→ **Exercise**: Only the lines holding "things" are wanted. Copy every one from the records below.

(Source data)
BEGIN

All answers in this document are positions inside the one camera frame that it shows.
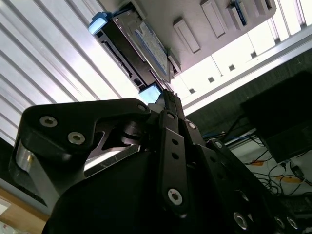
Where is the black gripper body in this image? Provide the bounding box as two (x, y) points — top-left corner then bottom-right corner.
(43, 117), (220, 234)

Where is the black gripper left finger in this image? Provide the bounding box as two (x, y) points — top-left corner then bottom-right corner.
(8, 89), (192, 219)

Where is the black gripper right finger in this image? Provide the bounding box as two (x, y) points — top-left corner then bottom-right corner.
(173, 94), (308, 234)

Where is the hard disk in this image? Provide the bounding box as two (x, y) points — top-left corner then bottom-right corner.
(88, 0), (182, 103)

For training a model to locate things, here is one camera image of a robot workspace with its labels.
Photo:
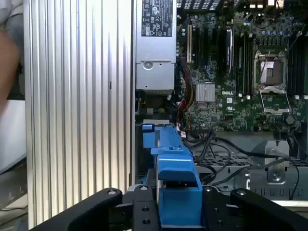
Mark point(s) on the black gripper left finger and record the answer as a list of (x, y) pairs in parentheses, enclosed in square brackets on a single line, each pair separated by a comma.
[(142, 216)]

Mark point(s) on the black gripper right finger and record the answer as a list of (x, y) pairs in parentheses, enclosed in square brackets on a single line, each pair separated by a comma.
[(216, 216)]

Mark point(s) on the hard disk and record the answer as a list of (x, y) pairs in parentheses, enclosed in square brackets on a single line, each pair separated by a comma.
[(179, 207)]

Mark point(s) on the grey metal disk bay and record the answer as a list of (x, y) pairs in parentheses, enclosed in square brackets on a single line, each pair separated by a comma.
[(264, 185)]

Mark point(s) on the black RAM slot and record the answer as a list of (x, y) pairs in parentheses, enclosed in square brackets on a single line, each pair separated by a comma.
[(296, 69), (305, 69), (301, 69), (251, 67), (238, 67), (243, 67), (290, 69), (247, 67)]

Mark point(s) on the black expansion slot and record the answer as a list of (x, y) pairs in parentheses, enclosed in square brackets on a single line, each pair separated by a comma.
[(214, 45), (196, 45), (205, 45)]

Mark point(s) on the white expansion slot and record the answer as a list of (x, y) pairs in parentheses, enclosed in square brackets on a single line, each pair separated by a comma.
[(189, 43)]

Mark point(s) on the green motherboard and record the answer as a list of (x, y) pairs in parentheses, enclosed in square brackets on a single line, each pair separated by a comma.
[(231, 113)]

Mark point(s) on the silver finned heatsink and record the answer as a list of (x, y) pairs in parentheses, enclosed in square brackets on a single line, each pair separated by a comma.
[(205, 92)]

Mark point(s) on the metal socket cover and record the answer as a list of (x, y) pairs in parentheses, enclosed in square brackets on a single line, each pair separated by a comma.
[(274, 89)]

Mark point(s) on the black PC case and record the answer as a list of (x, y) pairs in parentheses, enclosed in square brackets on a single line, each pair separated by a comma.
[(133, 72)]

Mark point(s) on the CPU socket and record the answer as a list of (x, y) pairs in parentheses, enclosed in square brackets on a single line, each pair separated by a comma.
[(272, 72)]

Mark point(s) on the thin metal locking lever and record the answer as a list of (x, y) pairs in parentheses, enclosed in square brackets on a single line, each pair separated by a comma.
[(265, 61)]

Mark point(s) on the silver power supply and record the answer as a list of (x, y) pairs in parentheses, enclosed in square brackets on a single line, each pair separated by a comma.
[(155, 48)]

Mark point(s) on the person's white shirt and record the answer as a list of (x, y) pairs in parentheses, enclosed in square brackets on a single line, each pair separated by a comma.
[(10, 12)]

END
BEGIN

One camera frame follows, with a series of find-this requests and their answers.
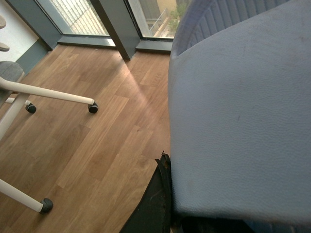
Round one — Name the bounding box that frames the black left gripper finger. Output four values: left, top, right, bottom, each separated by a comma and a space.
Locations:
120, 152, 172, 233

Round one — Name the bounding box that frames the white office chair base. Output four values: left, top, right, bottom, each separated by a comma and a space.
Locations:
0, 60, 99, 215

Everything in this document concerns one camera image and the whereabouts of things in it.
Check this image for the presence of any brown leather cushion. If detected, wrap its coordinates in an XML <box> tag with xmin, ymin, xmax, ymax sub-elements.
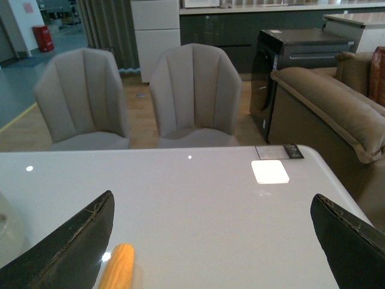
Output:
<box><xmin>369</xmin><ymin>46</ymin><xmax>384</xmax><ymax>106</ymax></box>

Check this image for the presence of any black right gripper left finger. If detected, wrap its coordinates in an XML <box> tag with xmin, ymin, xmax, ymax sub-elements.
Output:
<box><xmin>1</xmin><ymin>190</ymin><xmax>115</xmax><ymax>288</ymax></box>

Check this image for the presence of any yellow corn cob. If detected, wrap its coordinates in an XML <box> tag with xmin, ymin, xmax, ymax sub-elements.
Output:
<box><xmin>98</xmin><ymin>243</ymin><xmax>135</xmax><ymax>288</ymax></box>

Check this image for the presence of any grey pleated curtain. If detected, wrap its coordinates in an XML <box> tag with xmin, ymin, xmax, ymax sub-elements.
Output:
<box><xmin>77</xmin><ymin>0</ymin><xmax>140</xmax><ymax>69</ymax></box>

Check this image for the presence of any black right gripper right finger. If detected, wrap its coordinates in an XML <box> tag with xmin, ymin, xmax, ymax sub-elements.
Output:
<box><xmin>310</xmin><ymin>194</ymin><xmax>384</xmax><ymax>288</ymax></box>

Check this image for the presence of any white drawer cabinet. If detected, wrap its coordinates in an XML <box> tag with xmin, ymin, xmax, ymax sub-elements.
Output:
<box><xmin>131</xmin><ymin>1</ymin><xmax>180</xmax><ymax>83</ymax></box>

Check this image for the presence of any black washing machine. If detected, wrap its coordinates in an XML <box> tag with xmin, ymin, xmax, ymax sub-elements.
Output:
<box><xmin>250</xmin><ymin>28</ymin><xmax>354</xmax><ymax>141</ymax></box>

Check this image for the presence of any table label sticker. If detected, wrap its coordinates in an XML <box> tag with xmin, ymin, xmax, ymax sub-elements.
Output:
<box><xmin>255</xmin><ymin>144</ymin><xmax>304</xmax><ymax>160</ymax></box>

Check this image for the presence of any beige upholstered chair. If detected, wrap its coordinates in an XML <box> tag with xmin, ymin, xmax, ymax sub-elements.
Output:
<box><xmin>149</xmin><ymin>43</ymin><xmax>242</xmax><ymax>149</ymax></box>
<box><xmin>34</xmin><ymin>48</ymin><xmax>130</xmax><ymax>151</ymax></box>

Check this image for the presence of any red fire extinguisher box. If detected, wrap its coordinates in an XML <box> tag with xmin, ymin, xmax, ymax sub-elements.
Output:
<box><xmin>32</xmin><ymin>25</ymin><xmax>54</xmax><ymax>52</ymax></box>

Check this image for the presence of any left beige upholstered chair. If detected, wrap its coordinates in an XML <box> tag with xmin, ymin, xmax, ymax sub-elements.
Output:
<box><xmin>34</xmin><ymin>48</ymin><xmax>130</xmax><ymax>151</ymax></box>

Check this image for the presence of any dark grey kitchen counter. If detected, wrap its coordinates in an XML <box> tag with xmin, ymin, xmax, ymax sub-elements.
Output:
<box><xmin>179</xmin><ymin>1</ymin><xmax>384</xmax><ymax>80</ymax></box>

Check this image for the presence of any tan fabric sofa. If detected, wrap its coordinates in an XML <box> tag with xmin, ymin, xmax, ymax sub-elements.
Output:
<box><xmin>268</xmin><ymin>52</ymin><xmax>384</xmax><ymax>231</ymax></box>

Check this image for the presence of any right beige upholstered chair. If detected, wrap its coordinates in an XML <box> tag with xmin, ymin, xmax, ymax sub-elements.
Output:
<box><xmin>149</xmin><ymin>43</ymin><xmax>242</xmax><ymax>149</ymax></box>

END

→ **Task solution**:
For training a model to locate things, here is one camera image of a robot workspace with its labels.
Everything in this document concerns one camera image and the whereabouts of things in it.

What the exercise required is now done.